Assigned task: Scan the data. Collect each line that contains the word "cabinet".

------ Records for the exercise

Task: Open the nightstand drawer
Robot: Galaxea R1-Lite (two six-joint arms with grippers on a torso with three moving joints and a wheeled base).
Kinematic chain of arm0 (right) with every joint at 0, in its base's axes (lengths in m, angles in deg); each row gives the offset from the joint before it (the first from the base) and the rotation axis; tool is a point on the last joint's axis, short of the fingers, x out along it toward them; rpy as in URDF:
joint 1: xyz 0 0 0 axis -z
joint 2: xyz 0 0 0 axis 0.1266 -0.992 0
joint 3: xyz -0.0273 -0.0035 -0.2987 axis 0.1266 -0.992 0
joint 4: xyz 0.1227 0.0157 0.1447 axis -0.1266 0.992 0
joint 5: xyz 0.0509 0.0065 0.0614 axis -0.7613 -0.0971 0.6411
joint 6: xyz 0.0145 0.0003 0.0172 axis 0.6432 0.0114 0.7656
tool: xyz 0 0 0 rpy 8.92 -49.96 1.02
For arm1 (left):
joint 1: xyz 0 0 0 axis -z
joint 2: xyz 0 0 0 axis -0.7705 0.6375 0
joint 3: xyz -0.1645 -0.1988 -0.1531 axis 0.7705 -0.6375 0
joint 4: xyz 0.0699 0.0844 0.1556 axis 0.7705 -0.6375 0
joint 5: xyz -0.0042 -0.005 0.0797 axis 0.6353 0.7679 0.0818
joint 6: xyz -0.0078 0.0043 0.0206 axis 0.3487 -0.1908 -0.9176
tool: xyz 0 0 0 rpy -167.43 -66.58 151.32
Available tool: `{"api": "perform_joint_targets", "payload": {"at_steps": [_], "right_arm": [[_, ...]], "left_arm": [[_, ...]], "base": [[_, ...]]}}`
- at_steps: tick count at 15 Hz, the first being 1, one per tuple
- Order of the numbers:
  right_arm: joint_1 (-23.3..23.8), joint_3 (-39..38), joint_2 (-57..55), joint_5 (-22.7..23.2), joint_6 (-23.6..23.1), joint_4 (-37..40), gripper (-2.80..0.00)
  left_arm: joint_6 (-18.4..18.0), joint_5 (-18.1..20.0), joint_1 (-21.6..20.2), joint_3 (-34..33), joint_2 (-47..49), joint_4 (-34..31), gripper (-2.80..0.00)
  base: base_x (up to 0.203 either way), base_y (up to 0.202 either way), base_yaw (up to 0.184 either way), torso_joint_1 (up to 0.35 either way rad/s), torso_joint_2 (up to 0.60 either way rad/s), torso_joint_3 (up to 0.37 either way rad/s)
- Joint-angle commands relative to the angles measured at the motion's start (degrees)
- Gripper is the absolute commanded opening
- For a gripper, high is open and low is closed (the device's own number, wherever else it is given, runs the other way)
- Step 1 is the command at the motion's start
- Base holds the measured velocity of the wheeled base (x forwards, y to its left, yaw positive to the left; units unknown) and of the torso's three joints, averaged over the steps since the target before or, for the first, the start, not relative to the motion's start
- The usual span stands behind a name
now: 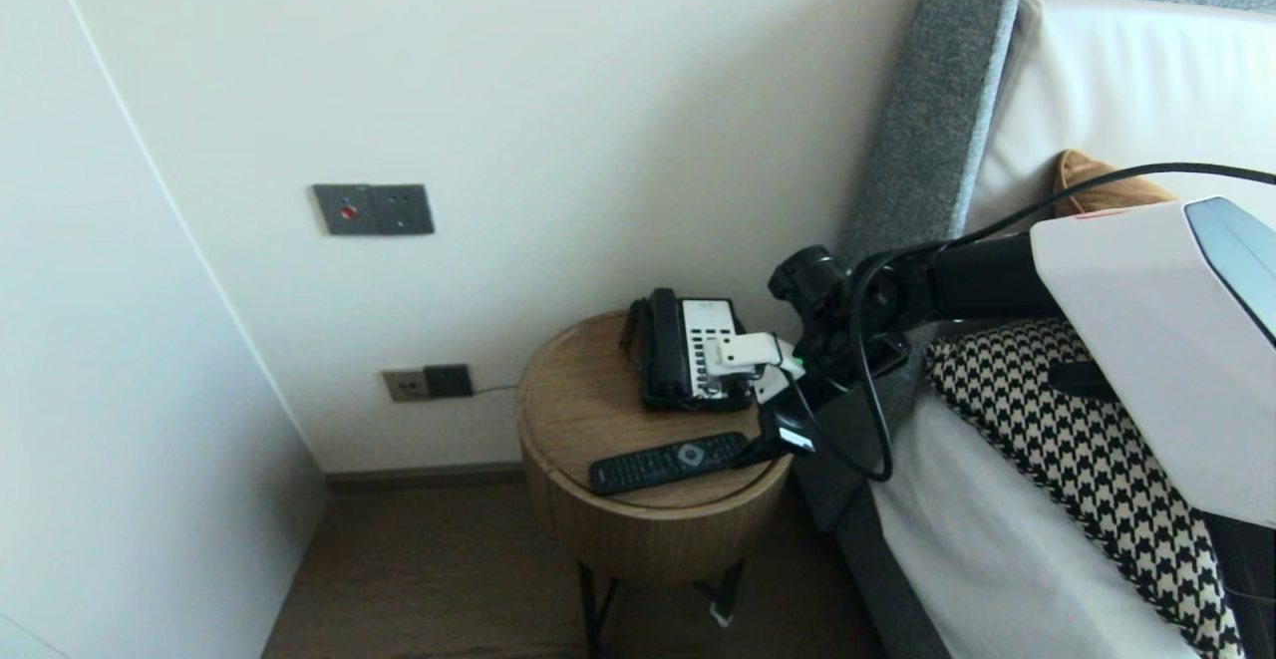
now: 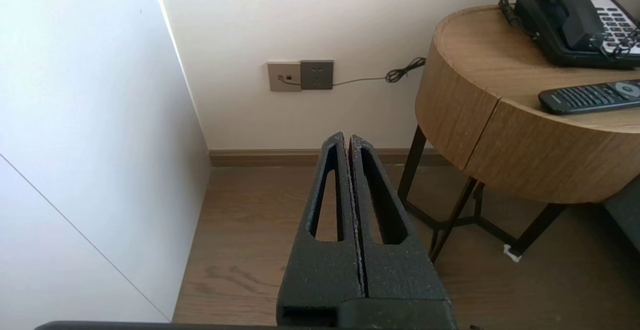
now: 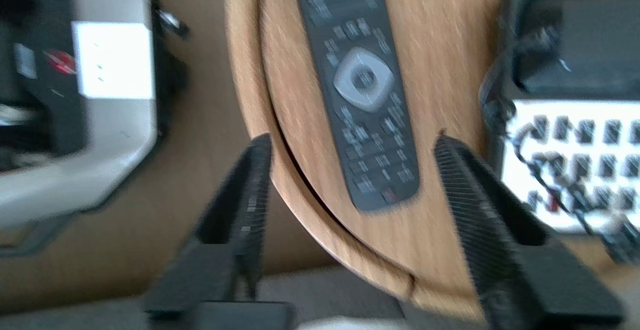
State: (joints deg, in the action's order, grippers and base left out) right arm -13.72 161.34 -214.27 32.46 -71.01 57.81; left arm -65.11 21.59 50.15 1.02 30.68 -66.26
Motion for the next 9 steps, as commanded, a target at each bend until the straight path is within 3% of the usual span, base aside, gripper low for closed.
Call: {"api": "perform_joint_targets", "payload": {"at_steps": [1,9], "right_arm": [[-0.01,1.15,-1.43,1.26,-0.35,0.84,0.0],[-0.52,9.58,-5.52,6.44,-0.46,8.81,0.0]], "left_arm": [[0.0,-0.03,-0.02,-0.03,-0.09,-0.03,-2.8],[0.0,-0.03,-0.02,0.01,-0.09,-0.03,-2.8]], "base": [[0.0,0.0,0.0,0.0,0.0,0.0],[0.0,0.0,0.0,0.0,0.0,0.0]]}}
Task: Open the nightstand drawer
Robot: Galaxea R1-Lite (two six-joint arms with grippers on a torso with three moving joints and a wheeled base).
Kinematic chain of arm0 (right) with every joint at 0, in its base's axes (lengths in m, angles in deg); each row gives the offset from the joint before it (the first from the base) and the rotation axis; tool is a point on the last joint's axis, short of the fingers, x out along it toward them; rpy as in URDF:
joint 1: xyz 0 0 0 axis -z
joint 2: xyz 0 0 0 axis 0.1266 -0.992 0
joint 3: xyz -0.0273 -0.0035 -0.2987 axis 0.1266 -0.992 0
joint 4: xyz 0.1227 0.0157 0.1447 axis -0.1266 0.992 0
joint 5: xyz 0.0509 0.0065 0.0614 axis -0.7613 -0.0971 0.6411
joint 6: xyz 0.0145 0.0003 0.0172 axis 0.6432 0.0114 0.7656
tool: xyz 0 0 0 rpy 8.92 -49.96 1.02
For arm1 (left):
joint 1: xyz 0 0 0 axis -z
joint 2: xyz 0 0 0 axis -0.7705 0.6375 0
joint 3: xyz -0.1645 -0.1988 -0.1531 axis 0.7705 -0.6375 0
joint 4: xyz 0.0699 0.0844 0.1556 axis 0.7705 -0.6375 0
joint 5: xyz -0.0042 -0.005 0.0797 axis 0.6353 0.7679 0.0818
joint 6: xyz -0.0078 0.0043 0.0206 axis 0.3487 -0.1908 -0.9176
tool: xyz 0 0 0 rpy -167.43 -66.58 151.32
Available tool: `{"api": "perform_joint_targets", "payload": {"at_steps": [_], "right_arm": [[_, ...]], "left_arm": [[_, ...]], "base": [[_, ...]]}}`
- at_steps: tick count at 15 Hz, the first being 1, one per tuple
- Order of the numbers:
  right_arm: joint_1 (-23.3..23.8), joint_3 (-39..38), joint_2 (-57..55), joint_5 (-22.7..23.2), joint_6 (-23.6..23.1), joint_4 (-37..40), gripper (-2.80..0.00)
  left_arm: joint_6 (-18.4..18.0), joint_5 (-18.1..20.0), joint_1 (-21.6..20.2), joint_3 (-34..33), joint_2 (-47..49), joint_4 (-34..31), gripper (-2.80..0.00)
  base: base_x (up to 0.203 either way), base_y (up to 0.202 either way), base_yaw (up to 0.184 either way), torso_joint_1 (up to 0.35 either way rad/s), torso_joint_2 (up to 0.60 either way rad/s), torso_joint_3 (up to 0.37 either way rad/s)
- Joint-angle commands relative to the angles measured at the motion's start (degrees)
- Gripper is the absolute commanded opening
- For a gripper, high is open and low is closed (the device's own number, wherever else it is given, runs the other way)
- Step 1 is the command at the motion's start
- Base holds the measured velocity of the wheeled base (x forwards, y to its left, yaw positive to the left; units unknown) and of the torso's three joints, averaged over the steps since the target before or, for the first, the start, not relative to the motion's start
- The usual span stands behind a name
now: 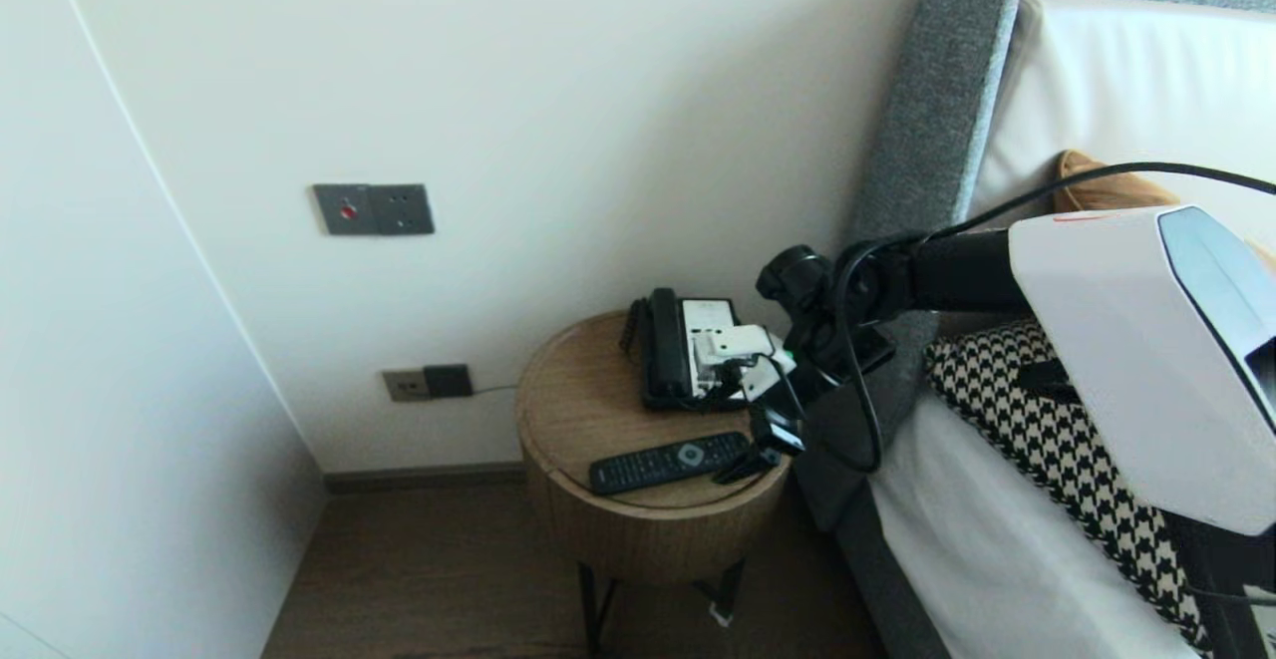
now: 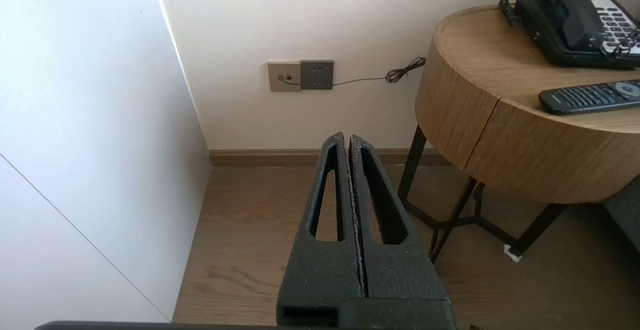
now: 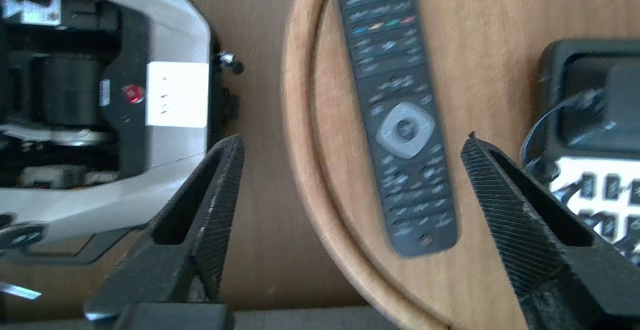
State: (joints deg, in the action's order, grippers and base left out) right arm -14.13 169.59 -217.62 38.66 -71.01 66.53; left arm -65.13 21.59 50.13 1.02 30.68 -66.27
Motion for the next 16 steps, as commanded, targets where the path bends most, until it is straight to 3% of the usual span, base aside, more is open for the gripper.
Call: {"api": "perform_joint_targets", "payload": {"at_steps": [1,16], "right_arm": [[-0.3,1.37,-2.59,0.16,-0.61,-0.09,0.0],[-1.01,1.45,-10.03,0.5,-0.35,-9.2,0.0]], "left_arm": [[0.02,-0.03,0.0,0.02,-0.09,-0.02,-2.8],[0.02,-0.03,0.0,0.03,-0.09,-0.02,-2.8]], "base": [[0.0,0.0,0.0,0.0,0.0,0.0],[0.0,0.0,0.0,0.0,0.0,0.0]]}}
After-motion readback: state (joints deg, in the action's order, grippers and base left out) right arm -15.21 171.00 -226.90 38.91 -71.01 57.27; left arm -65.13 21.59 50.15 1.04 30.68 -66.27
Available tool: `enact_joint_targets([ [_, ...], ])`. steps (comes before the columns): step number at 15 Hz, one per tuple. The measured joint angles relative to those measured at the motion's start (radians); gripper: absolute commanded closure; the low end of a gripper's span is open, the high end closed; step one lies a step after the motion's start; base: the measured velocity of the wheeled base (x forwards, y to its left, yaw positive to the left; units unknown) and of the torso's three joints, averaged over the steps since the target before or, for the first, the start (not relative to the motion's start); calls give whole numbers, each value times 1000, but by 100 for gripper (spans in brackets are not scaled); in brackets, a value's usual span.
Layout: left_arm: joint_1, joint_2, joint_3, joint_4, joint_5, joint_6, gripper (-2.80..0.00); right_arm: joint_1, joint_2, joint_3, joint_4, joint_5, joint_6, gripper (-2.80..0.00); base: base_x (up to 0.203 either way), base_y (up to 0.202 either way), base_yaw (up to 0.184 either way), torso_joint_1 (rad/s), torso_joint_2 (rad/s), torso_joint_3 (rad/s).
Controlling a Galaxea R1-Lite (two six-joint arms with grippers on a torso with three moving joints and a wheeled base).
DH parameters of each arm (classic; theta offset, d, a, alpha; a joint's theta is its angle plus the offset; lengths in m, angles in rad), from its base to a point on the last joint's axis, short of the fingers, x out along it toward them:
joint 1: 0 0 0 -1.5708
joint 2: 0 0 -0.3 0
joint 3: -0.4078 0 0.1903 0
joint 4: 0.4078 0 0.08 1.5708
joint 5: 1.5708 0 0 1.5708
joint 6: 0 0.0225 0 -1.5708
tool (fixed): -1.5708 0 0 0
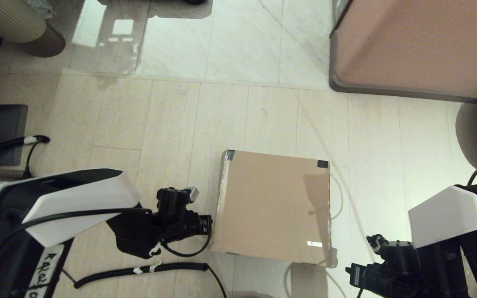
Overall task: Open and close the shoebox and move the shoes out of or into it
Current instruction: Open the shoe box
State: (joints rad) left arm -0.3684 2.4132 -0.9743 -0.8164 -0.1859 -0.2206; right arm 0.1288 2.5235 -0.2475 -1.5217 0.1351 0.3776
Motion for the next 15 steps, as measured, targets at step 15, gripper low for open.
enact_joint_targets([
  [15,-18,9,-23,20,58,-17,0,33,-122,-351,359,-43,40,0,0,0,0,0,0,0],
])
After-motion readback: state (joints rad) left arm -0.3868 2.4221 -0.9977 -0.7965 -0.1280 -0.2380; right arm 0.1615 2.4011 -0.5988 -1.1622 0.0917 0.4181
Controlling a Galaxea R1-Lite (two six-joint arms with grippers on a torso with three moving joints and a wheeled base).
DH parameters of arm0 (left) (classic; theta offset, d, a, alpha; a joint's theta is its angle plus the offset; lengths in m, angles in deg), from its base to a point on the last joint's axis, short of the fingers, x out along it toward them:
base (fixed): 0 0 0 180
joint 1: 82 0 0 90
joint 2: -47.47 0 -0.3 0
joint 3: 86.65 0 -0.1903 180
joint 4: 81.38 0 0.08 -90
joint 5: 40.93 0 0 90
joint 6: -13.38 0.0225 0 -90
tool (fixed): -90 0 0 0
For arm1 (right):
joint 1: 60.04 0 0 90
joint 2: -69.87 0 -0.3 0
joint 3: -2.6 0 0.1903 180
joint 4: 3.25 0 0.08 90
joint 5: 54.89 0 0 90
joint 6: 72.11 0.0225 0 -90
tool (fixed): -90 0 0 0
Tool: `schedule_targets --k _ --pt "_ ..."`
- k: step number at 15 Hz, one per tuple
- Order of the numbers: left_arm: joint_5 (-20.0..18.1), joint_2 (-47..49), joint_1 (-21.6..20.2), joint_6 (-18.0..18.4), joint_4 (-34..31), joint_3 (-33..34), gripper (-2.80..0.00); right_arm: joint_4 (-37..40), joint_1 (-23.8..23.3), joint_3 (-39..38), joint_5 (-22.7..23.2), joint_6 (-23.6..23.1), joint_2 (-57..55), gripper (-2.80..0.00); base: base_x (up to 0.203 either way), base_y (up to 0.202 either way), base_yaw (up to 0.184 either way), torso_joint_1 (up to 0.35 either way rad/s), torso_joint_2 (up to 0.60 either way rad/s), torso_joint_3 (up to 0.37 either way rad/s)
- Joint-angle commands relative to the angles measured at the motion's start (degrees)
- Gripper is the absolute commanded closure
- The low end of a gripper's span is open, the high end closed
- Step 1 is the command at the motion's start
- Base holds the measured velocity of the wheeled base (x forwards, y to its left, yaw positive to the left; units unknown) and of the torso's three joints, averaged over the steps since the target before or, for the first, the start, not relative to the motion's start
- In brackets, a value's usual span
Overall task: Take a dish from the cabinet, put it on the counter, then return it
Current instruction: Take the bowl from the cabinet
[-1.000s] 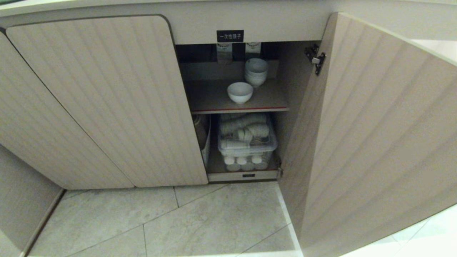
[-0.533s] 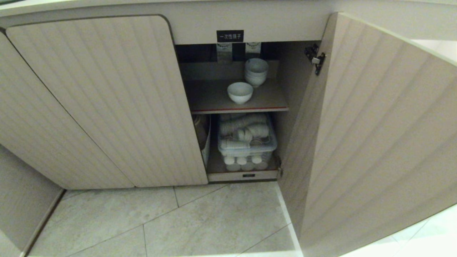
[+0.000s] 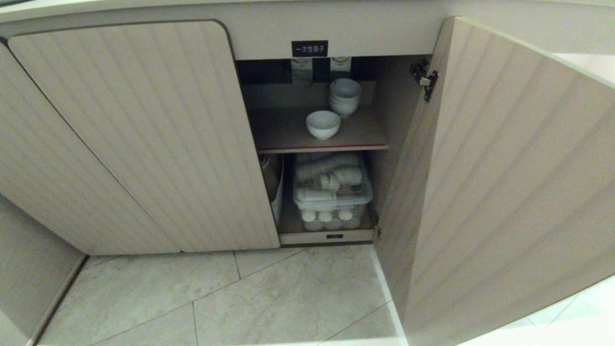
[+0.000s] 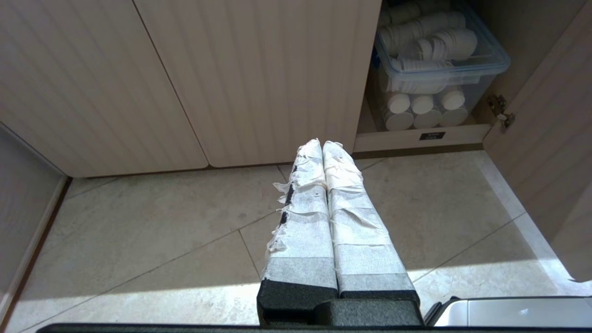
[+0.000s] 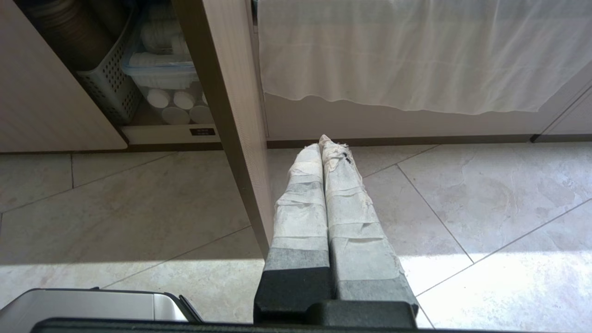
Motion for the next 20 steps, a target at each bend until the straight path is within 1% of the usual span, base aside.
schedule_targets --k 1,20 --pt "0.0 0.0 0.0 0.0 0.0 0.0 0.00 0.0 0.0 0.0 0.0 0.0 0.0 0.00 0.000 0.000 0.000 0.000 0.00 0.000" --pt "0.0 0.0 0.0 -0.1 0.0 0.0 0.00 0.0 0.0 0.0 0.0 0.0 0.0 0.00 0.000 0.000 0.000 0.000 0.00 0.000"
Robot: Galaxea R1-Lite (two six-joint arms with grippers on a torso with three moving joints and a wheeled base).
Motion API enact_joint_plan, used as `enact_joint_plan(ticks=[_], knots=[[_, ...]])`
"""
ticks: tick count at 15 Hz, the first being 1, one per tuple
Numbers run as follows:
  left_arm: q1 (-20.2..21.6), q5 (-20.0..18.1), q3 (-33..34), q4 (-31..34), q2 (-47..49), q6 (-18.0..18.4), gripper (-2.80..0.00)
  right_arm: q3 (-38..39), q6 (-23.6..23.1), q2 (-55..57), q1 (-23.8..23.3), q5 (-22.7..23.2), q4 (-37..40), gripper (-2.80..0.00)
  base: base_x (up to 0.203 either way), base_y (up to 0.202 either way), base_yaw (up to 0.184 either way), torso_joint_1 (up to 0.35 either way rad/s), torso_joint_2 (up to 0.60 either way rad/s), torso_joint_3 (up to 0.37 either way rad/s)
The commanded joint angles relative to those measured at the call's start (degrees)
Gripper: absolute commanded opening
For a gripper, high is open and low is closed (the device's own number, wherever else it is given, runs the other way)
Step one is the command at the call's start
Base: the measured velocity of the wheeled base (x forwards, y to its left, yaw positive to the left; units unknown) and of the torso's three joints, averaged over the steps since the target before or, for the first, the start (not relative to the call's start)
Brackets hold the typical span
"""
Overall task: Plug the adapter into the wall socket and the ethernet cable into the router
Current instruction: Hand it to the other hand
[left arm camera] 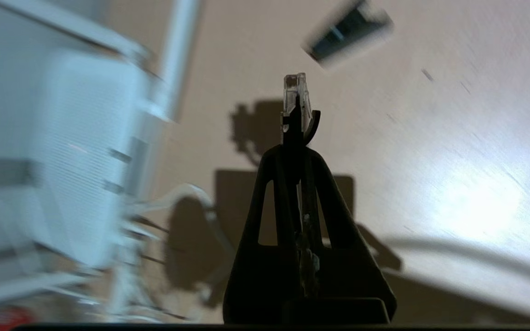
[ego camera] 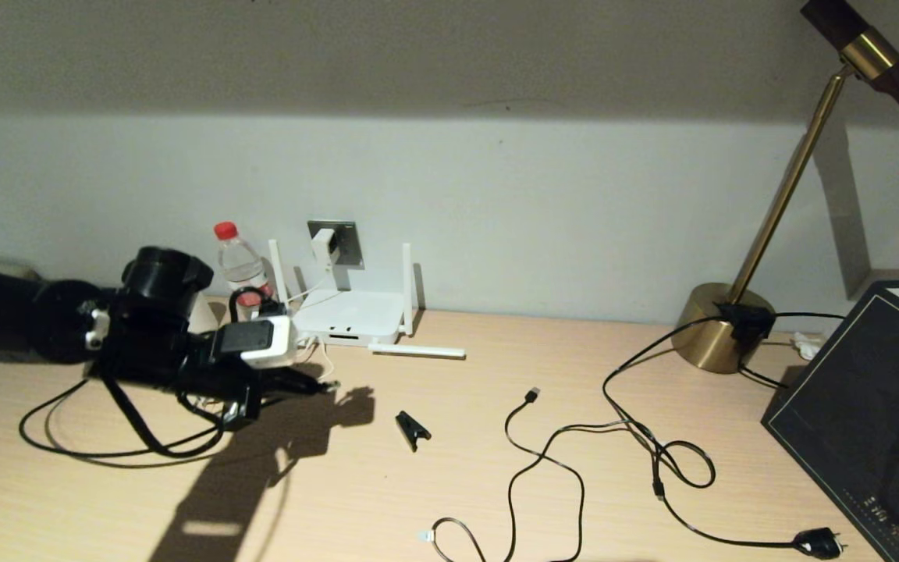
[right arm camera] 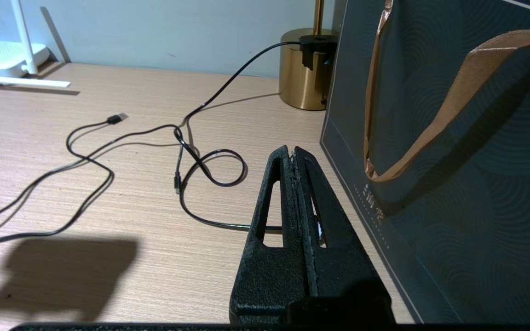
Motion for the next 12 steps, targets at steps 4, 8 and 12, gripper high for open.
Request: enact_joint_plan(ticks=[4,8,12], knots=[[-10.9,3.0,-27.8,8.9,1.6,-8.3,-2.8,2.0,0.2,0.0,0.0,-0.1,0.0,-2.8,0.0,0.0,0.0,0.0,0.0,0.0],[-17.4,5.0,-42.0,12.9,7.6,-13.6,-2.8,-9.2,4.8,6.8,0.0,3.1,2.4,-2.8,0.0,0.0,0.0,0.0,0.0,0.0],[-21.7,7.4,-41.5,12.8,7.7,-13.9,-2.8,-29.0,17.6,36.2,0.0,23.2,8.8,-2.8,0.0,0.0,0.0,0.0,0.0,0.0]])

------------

Your solution:
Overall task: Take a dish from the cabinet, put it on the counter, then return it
Current instruction: Take the bowl from the cabinet

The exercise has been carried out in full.